Похоже, уже никогда в жизни она не будет чувствовать себя достаточно закрытой.

Она вошла в вестибюль лифта P2, открыв сначала одну, потом вторую дверь. Затем нажала единственную кнопку вызова – отсюда можно было уехать только наверх – и стала ждать, пока приедет одна из трёх кабин. Обычно, дожидаясь лифта, она просматривала объявления, оставленные жильцами либо администрацией. Но сегодня Мэри упёрлась глазами в пол, покрытый обшарпанной выщербленной плиткой. Здесь не было цифрового индикатора, по которому можно бы было определить местонахождение кабины, как двумя этажами выше в главном холле, и хотя за пару секунд до открытия дверей кнопка вызова гасла, Мэри решила не следить и за ней. О, ей не терпелось попасть домой, но после первого взгляда вскользь она уже не смогла заставить себя посмотреть на светящуюся стрелку.

Наконец двери дальнего от неё лифта открылись. Она вошла и ткнула кнопку четырнадцатого этажа – на самом деле то был тринадцатый, но этот номер считался несчастливым. Над панелью с кнопками этажей поблёскивала стеклянная рамка с отпечатанным на лазерном принтере объявлением: «Удачного дня. Ваш совет директоров».

Лифт начал подъём. Когда он остановился, дверь судорожно откатилась в сторону, и Мэри вышла в коридор, недавно застеленный по распоряжению того самого совета директоров ковровой дорожкой жуткого томатного цвета, подошла к двери своей квартиры. Она пошарила в сумочке, нашла ключ, вытащила…

… и уставилась на него сквозь застилающую глаза пелену слёз; сердце снова тревожно затрепыхалось.

У неё была цепочка для ключей, на конце которой, подаренный двенадцать лет назад тогдашней свекровью, очень практичной дамой, висел SOS-свисток[15] из жёлтой пластмассы.

У неё не было возможности им воспользоваться, пока не стало слишком поздно. О, она могла бы свистнуть в него после нападения, но…

… но изнасилование – это насильственное преступление, и она осталась жива. У её горла держали нож, но её не ранили, не изуродовали. Однако если бы она свистнула в свисток, насильник мог вернуться, мог убить её.

Послышался тихий звон – прибыл ещё один лифт. Один из её соседей через секунду появится в коридоре. Мэри вставила ключ в замок – свисток закачался на цепочке – и быстро вошла в тёмную квартиру.

Она стукнула по выключателю, и загорелся свет, потом повернулась и заперла замок на все обороты.

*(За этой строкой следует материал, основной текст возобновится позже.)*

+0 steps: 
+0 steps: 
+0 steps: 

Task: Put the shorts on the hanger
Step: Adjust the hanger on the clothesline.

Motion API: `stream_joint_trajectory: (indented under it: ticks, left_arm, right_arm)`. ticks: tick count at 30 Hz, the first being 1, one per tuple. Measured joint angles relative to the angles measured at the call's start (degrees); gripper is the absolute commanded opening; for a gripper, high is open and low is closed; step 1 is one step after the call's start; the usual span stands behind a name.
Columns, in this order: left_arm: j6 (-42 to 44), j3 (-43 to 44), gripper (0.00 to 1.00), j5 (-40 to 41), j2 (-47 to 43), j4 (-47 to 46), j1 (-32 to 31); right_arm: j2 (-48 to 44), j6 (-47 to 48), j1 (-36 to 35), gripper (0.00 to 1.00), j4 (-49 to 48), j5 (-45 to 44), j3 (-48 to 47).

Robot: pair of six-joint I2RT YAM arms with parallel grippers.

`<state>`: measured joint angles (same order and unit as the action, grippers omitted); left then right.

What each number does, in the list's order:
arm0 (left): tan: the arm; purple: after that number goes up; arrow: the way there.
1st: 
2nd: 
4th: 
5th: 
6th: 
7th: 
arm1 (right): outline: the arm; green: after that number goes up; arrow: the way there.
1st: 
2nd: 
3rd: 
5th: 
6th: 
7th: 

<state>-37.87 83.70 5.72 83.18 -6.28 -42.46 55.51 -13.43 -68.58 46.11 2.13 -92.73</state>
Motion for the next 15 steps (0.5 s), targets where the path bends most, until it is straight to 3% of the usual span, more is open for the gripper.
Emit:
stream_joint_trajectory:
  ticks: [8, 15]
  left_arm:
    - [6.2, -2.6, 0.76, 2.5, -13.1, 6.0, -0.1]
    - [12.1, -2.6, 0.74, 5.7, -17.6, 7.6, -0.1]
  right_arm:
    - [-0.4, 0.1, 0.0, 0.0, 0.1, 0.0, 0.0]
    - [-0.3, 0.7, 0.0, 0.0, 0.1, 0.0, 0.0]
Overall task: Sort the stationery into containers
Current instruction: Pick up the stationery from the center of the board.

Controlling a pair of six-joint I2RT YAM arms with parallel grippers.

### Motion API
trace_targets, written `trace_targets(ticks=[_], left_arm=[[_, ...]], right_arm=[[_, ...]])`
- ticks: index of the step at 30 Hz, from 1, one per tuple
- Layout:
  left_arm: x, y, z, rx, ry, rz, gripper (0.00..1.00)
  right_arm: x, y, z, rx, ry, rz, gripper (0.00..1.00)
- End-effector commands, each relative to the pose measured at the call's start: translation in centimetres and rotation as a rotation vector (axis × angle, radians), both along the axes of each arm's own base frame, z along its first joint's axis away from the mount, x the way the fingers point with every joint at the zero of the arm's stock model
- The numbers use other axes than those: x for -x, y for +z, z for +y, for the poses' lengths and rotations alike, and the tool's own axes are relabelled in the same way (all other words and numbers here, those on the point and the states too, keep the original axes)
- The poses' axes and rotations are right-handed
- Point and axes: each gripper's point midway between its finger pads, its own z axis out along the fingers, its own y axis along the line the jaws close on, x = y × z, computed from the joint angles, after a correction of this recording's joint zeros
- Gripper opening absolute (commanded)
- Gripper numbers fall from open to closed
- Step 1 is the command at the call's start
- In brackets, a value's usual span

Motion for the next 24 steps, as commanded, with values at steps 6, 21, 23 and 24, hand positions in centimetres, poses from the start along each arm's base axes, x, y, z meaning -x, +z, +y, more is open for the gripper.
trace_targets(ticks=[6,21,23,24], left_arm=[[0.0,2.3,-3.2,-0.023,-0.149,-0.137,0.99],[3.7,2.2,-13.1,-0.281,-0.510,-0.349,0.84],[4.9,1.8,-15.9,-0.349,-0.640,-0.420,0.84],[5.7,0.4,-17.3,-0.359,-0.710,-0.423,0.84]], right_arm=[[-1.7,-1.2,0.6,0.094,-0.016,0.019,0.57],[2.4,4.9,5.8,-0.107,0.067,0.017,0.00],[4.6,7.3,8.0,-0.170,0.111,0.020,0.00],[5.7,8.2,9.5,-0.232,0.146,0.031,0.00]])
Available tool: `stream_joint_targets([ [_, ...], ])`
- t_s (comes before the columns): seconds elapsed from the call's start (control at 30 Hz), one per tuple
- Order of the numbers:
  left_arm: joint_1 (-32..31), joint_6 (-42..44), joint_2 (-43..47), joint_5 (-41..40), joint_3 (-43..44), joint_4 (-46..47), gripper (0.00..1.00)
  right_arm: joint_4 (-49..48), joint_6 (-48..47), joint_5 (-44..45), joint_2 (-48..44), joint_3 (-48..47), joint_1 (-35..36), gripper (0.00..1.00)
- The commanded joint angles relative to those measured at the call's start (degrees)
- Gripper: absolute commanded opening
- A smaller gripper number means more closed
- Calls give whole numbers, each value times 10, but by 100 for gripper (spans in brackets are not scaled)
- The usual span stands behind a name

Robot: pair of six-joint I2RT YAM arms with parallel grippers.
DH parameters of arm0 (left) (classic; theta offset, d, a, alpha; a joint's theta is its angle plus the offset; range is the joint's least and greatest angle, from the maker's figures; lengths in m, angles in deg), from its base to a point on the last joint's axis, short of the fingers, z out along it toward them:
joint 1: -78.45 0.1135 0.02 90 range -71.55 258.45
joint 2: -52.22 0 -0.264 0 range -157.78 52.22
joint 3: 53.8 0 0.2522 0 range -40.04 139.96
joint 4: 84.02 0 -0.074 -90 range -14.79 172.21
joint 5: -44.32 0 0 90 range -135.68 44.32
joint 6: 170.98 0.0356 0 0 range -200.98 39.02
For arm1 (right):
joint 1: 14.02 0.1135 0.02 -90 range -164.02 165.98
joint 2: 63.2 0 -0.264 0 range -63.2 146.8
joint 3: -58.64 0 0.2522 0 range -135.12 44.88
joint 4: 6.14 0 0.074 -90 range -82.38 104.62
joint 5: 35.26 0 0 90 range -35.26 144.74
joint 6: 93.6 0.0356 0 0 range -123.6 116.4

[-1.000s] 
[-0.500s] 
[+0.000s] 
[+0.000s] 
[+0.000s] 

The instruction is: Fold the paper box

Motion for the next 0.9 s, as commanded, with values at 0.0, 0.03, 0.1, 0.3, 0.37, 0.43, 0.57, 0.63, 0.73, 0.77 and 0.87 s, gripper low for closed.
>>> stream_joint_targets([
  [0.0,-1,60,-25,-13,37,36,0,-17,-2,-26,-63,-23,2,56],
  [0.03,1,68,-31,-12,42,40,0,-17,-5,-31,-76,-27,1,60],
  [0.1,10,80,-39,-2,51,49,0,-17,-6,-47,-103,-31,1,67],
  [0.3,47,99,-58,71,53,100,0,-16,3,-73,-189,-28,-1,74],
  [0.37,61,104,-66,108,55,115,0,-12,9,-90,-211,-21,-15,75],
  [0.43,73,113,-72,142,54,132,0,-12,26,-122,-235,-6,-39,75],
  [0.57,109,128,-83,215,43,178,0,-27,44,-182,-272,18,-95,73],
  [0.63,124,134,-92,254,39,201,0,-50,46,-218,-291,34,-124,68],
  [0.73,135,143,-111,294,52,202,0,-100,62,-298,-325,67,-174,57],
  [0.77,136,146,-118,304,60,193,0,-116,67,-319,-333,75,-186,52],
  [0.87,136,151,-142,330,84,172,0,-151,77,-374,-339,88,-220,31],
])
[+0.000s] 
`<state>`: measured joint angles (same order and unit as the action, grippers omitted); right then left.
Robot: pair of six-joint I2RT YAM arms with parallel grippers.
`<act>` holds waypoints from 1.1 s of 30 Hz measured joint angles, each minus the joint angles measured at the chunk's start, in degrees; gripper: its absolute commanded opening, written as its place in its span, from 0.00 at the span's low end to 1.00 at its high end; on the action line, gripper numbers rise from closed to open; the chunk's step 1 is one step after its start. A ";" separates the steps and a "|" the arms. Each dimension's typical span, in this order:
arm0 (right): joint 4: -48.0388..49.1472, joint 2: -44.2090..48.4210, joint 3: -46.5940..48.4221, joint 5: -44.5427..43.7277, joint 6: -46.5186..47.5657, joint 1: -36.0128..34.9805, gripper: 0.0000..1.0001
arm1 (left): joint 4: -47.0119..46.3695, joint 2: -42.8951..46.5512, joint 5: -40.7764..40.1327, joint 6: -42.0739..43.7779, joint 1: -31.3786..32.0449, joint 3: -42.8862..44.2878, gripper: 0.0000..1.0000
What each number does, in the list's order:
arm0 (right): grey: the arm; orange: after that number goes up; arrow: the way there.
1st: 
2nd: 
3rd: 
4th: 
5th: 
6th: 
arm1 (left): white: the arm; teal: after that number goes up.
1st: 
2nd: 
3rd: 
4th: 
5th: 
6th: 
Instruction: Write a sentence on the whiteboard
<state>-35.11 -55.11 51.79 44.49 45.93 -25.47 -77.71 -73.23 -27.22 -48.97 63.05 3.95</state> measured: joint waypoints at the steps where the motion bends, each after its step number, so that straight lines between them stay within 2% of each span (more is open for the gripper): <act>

Мэри сбросила туфли и прошла в гостиную с её персиковыми стенами, заметив, но проигнорировав подмигивающий ей красный глазок автоответчика. Она прошла в спальню и сняла с себя всю одежду – одежду, которую, она знала, придётся выбросить, потому что она никогда не сможет носить её снова, которая никогда снова не станет чистой, сколько её ни стирай. Потом пошла в ванную, смежную со спальней, но не стала включать свет – хватало того, что проникал из комнаты от лампы с витражным абажуром на ночном столике. Она забралась в душевую кабинку и в полумраке скребла и тёрла, пока кожа не начала саднить, а потом достала тяжёлую фланелевую пижаму, которая так выручала её в особо холодные зимние ночи, которая закрывала всё её тело целиком, и надела её на себя, заползла в постель, свернулась клубком, трясясь и снова плача, и наконец, наконец, наконец, промучившись несколько часов, провалилась в тревожный сон. Ей снилось, что её преследуют, что она сопротивляется и что её режут ножом.

* * *

Рубен Монтего никогда не видел своего самого главного босса, президента «Инко», и очень удивился, обнаружив, что у него есть нужный номер в его в телефонном справочнике. С ощутимым трепетом Рубен набрал его.